I was thinking, earlier, about tribes. Now, this word is too general, and obviously… can mean nearly anything. That said, I noticed that in our modern situations and circumstances, while we do not precisely have tribes, we have something that mimics them.
Originally, tribal identity appears to have been deeply associated with place. Which is also deeply associated with memory. And ancestors.
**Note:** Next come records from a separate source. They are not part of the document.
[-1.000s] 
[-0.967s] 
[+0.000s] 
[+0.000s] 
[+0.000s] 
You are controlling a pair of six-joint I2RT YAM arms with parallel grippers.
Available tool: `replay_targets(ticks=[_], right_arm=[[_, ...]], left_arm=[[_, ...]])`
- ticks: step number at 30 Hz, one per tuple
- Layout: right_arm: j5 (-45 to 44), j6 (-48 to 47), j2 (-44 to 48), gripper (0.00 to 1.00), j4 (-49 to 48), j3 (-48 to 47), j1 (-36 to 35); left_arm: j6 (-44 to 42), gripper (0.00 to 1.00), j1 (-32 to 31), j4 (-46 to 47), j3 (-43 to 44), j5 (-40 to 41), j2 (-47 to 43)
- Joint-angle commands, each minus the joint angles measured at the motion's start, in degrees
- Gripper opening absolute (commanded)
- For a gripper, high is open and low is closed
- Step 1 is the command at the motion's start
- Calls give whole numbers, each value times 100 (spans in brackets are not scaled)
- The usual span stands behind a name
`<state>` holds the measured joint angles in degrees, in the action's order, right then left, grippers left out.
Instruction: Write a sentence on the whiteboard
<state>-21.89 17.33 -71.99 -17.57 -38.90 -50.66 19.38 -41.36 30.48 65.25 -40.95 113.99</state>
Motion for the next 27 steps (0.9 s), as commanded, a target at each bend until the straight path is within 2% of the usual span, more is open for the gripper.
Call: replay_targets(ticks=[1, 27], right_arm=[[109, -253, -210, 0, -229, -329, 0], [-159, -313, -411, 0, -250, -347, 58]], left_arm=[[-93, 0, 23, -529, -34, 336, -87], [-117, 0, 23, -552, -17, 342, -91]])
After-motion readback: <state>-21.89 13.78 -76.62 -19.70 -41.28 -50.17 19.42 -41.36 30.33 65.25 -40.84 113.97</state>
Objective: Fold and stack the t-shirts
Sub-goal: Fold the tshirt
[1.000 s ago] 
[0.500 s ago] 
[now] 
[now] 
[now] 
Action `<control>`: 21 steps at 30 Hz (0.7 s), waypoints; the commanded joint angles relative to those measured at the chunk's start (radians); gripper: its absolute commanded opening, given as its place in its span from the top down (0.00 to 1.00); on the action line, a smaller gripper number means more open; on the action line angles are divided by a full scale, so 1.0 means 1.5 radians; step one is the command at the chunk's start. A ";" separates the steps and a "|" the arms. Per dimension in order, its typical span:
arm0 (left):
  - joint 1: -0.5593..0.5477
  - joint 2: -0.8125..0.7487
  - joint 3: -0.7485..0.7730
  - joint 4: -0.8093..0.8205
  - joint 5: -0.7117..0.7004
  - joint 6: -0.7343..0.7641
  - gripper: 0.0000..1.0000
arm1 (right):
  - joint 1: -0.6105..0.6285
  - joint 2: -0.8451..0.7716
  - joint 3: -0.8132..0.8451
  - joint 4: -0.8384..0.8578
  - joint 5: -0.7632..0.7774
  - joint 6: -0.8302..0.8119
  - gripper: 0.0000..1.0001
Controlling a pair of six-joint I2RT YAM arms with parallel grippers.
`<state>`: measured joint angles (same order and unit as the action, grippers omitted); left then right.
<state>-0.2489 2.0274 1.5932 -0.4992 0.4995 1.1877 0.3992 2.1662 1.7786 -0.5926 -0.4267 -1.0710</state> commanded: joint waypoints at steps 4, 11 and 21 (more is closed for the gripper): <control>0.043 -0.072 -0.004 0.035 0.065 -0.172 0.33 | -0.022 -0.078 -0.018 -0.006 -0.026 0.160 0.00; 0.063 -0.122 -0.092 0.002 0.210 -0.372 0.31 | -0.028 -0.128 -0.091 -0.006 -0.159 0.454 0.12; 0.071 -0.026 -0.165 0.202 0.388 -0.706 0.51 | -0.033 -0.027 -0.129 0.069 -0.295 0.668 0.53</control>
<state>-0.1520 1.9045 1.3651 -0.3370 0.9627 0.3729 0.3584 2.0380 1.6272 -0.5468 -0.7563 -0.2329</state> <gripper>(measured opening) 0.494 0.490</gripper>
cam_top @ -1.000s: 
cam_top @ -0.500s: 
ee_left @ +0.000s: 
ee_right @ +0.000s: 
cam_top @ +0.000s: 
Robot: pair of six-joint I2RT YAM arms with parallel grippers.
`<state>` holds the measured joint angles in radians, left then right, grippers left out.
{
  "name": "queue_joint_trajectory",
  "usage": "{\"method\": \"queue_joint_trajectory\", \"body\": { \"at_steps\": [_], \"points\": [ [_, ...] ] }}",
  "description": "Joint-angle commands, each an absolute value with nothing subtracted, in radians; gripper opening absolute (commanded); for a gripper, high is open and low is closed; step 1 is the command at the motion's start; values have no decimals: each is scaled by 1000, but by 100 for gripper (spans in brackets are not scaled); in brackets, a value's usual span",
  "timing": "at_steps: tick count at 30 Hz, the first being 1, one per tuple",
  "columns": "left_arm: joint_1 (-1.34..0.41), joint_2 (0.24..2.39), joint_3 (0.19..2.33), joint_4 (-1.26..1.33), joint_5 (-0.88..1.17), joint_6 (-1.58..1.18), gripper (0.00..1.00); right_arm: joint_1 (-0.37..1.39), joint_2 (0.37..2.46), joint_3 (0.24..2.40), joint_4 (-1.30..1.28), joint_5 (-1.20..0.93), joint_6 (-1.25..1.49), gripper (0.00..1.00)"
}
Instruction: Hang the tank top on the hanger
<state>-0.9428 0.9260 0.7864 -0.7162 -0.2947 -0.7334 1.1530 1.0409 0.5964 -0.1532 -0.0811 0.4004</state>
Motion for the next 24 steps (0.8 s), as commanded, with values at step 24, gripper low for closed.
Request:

But, over time, these tribes were displaced by something resembling a disease or crisis.
Today I was noticing that there are tribe-like (mimetic) cohorts, whose identifying criteria are not so much place… as they are ontologcial and/or epistemological »consonance.
That is to say, that people will recognize another as ‘one of us’ if their ontological and epistomological suppositions seem to match up, mostly.
Which is, of course, a feature of what we call ‘religions’.
Ontology can be described as ‘what things or situations are’. Epistomology is ‘how we know things’. I can see, in the modern electronic fake-society, how little para-tribes form… not necessarily from relationships (at all), but rather, from systems of belief or opinion… and their resulting worldviews.
As if our relationships with the living places, with timespace, with the world, with the animals and plants… were displaced.
And became thus disembodied.
By a peculiar species of terrain predator that appears in human populations as ideas about meaning, identity, evaluation, authority… and ‘knowledge’. So that now, ‘my people’ refers to those whose ontologies and epistomologies are similar to my own — regardless of how absurd, wrong, dissociated… or confused they may be.